In the UK specifically, prospective undergraduate students wishing to undertake a BSc in biomedical sciences are required to apply via the UCAS application system (usually during the final year of college or sixth form secondary school). University departments offering degree programmes and/or research in biomedical sciences are represented by the Heads of University Centres of Biomedical Sciences (HUCBMS). HUCBMS was established in 1993 and has an international membership. The co-founders of HUCBMS were Prof Terry Baker (Bradford University), Prof Gerry McKenna (Ulster), Dr Ray Jones (Portsmouth) and John Clarke (Cardiff Metropolitan)
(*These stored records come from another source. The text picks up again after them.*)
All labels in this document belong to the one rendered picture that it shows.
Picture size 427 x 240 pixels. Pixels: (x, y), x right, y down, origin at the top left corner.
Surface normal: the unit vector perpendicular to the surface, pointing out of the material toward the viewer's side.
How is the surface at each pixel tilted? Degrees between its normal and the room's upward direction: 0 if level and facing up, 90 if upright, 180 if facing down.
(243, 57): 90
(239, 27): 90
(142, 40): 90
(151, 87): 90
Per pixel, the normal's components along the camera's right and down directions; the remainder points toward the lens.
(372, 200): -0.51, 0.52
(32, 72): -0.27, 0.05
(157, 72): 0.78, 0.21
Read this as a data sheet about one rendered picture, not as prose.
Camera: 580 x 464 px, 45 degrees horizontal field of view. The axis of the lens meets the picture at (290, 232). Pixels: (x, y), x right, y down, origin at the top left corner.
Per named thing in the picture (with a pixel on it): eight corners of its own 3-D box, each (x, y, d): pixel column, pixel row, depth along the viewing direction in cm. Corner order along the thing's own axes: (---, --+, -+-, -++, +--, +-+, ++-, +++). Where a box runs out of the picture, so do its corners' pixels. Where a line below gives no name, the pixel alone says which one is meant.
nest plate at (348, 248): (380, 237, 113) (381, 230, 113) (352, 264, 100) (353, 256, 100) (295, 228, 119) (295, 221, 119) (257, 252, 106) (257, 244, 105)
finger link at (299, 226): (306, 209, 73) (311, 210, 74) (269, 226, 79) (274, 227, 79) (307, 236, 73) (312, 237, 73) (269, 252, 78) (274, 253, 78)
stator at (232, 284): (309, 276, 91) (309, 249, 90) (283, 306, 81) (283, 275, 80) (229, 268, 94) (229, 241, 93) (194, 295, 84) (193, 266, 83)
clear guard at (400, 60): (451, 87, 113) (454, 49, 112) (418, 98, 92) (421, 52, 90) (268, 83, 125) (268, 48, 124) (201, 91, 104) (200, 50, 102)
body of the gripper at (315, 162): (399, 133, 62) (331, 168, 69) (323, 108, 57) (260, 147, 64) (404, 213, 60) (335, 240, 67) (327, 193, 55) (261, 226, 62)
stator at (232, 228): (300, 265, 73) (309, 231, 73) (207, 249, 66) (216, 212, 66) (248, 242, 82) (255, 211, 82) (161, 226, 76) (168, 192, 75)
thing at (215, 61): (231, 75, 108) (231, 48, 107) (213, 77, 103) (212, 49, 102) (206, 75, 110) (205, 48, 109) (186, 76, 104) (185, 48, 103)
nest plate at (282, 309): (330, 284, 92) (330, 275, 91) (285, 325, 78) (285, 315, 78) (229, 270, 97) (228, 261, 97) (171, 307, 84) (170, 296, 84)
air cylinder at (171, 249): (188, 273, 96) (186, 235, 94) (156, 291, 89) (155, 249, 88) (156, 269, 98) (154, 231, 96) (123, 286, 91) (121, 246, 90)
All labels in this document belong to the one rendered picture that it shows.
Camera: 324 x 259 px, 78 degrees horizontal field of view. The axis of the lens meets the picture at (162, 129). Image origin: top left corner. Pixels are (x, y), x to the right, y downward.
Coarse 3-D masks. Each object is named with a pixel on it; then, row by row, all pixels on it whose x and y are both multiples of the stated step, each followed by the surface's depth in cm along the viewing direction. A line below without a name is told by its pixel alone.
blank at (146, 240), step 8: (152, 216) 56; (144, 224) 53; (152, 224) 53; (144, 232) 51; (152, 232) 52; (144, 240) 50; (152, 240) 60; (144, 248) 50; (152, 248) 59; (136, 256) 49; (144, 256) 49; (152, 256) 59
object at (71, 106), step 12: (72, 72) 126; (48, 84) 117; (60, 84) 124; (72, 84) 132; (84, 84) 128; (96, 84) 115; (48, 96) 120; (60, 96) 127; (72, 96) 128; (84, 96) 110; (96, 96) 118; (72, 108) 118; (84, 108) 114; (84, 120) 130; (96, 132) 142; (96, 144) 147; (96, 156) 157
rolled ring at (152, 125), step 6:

== Areas of specialization ==
Biomedical scientists can focus on several areas of specialty, including:

- Biochemistry: studies the chemical composition of cells, and in serum/plasma, and the chemistry behind biological processes
- Molecular biology: studies the molecular makeup and processes of living organisms
- Biophysics: studies mechanical and electrical energy in living cells and tissues
- Cell biology: studies cell-level organization and processes
- Cytopathology: Studies cell obtained by different means from human and sometimes animal bodies, using microscope and recent technologies to evaluate morphology, molecular pathology changes by molecular diagnostics. Also cytopathology involves cancer screening such cervical, breast, colon and prostate cancers.
- Computational biology and Bioinformatics: uses computer modeling and data analysis to understand biological systems
- Developmental biology: studies the growth and development of organisms and focuses on diseases of abnormal development
- Epidemiology: studies the incidence and transmission of diseases in a population and population characteristics (behaviors, environment, etc.) that associate with diseases
- Genetics: studies DNA and genes of humans and animals, as well as diseases caused by abnormal or mutated DNA.
- Haematology: studies of the blood, such as blood cells, and mechanisms of coagulation.
- Blood transfusion: studies of transfusion science (although frequently linked to haematology, it is however a specialist discipline in its own right).
- Histopathology: Studies tissues for disease diagnosis, using histological, histochemical, immunohistochemical analysis or molecular genetic techniques for diagnostics.
- Immunology: studies the immune system
- Microbiology: studies characteristics of microorganisms such as bacteria and their role in human health
- Neuroscience: studies on function and structure the nervous system, including the brain
- Oncology (a.k.a. cancer biology): studies the causes and characteristics of cancer
- Parasitology: studies parasites
- Pathology: studies the underlying causes and bodily effects of disease through examination of organs, tissues, and cells
- Pharmacology: studies effects of drugs on biological systems
- Physiology: studies how various body systems function at macroscopic, microscopic and molecular levels
- Virology: studies viruses and viral diseases
- Medicinal chemistry: studies compound for medicinal usage
- Toxicology

However, recent trends in biomedical graduate education (particularly in the United States) are for biomedical scientists to remain interdisciplinary and to not specialize. This approach emphasizes focus on a particular body or disease process as a whole and drawing upon the techniques of multiple specialties.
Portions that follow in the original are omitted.